→ **Problem**: Where a line below holds the string "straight", copy that line.

→ **Data to use**:
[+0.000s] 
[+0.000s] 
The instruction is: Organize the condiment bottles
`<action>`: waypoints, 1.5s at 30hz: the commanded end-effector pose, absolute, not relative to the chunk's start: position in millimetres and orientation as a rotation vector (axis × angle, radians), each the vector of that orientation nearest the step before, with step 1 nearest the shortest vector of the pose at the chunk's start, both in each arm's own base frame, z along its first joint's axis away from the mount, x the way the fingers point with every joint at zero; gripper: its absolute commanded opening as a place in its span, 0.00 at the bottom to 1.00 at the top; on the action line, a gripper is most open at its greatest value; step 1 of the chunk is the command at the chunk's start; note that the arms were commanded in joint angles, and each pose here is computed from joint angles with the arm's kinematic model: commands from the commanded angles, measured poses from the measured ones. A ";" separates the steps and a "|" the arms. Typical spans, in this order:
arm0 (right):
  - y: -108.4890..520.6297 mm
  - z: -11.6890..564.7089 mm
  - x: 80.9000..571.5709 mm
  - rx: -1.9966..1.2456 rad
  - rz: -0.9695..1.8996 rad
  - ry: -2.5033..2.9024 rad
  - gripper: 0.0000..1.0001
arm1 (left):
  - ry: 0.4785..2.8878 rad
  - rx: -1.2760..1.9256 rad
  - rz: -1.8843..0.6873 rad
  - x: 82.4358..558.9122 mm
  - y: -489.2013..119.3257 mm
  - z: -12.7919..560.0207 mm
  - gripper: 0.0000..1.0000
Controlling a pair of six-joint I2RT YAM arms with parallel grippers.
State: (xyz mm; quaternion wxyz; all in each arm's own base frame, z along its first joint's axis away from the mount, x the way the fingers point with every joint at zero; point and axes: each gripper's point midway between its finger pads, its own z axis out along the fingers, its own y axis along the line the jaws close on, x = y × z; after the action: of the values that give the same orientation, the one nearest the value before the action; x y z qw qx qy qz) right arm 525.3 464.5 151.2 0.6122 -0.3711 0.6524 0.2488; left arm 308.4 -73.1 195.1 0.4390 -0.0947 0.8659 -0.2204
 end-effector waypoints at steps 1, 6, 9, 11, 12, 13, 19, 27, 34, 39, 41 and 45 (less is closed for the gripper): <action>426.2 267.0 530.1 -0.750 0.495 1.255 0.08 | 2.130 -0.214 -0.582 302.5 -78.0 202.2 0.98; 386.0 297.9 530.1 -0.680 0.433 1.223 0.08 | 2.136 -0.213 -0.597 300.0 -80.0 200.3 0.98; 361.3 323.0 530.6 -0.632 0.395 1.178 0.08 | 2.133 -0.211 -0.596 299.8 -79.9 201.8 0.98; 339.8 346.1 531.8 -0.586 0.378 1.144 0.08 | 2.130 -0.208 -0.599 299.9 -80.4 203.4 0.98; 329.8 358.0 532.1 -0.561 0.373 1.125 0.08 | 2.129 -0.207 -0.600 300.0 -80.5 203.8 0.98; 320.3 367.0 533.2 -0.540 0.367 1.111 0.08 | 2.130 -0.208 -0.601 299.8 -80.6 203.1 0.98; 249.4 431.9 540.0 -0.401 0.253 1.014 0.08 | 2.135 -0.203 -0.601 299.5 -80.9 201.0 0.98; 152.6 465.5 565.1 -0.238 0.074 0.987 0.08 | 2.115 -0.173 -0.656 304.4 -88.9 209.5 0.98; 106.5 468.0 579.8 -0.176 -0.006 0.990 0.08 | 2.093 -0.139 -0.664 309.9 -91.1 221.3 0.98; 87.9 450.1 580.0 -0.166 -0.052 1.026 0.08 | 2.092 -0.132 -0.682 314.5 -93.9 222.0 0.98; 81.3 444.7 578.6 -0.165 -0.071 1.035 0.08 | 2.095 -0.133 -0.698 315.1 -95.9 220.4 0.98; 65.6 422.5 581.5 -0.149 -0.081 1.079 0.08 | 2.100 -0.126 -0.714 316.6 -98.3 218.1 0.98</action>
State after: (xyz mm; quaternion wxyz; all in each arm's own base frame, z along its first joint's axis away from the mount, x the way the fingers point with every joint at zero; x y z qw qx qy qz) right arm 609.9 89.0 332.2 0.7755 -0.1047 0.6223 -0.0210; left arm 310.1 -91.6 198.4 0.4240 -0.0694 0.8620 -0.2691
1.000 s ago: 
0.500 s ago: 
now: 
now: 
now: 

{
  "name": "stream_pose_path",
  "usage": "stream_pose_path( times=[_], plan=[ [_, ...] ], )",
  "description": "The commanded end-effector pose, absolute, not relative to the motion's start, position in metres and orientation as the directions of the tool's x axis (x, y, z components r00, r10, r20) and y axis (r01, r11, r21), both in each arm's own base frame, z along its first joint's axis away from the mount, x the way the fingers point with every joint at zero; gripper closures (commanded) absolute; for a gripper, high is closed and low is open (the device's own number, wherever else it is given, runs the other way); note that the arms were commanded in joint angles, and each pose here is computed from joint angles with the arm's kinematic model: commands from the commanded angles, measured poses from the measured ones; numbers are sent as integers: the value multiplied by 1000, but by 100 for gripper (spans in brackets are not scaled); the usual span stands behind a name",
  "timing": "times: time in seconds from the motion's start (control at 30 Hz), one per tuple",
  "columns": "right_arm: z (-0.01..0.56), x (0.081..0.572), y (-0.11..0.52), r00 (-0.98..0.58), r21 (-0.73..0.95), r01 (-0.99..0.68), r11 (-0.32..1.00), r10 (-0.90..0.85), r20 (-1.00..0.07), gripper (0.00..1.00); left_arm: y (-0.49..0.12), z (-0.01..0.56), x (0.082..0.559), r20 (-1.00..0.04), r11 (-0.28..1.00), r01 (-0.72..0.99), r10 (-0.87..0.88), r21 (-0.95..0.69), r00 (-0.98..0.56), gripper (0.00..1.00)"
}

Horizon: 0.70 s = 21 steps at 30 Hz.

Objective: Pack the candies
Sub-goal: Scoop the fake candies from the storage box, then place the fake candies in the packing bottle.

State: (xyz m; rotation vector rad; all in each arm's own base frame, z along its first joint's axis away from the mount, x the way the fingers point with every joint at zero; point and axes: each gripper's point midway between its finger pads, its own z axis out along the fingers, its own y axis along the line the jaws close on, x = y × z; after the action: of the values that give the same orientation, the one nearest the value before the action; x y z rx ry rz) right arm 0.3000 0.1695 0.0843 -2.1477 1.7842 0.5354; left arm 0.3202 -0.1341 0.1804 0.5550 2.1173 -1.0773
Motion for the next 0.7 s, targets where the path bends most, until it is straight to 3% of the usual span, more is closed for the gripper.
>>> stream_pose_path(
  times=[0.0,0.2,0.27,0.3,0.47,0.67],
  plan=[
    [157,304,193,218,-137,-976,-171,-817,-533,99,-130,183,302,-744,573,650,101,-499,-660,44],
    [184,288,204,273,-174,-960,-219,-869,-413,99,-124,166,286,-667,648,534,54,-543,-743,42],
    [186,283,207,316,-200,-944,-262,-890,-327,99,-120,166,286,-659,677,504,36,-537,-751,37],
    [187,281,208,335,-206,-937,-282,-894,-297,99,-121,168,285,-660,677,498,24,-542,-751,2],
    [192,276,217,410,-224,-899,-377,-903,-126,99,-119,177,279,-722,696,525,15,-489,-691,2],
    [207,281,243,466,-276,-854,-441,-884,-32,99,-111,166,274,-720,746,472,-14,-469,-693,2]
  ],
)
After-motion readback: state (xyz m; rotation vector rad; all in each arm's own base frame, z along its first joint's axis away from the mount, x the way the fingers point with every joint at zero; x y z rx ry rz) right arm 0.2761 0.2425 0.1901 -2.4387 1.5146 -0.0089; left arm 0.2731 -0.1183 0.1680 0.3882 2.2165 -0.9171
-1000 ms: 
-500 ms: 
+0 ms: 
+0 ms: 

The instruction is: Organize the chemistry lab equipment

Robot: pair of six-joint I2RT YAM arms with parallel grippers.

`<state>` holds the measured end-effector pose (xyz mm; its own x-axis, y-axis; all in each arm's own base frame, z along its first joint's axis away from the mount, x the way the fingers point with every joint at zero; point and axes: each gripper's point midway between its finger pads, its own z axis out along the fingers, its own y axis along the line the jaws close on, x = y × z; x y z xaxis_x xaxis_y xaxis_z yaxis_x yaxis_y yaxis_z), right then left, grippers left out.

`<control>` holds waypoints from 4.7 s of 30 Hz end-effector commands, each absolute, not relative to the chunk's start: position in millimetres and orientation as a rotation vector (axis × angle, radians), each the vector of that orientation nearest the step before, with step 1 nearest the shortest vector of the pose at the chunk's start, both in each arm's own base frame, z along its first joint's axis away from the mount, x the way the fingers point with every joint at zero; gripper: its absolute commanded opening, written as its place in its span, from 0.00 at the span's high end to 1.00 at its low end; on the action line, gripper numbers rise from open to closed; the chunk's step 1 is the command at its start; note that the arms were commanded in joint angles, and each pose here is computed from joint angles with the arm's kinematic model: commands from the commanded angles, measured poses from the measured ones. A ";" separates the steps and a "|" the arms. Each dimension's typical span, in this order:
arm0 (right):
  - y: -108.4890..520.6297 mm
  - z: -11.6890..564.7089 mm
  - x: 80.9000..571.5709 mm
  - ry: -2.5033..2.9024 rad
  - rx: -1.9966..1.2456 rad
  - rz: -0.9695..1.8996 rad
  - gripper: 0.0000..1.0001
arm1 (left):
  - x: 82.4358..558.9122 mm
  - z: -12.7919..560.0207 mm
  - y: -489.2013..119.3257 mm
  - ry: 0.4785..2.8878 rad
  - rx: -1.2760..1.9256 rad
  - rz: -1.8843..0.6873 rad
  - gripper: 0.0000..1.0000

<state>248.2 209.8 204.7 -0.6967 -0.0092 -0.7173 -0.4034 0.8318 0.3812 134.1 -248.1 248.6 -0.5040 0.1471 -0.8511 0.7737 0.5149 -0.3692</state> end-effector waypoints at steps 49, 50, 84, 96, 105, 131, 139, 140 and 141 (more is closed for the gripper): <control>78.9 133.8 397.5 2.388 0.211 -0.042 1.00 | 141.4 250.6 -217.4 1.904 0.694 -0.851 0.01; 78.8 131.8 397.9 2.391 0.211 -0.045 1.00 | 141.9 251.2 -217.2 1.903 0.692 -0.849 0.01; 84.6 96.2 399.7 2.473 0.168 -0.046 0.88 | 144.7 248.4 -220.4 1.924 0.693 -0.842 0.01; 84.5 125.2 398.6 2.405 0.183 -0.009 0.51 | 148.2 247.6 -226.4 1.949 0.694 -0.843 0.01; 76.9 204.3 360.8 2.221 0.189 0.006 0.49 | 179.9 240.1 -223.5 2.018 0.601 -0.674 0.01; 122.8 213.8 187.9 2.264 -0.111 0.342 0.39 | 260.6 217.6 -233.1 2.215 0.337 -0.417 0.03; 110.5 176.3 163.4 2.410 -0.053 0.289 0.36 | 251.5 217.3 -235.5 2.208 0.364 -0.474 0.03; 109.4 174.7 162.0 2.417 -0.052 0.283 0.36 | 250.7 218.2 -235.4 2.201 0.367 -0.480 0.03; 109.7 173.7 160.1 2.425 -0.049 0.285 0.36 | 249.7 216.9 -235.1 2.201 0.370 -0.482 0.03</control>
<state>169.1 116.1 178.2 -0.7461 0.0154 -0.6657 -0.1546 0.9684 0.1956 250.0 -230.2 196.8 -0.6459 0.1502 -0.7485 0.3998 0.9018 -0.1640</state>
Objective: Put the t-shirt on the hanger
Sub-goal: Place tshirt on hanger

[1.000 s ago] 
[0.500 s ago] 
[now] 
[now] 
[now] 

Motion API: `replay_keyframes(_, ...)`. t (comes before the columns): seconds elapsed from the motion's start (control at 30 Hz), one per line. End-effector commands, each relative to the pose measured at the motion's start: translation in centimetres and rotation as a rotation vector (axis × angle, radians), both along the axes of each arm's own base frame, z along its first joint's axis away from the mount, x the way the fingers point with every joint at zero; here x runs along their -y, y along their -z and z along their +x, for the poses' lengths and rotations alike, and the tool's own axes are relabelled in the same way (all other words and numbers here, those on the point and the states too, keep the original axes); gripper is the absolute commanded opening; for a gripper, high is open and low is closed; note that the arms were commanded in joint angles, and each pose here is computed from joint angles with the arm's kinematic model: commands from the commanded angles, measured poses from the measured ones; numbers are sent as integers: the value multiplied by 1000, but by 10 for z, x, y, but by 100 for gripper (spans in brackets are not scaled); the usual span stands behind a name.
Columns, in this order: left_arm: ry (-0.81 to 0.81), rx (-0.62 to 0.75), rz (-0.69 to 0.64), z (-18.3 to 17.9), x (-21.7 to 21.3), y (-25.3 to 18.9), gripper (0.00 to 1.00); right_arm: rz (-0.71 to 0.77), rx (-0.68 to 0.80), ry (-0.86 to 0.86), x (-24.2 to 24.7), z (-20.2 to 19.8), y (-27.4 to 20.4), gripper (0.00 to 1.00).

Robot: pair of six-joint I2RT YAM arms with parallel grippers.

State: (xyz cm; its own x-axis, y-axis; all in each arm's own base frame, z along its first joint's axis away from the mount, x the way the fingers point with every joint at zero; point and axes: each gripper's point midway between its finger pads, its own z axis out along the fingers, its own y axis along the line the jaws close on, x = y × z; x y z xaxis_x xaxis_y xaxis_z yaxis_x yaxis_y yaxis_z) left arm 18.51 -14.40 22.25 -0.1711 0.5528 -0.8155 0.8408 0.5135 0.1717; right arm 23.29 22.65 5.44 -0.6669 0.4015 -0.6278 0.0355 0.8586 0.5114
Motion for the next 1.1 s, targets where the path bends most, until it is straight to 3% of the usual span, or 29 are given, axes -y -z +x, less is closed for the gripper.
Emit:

→ **Answer space**:
Motion for the next 0.7 s, targets where the path bends most, until it is straight to 3% of the usual span, more is closed for the gripper.
Motion for the next 1.1 s, targets where the path bends most, until it is straight to 3% of the usual span, or 29 are given, axes -y -z +x, less is closed for the gripper.

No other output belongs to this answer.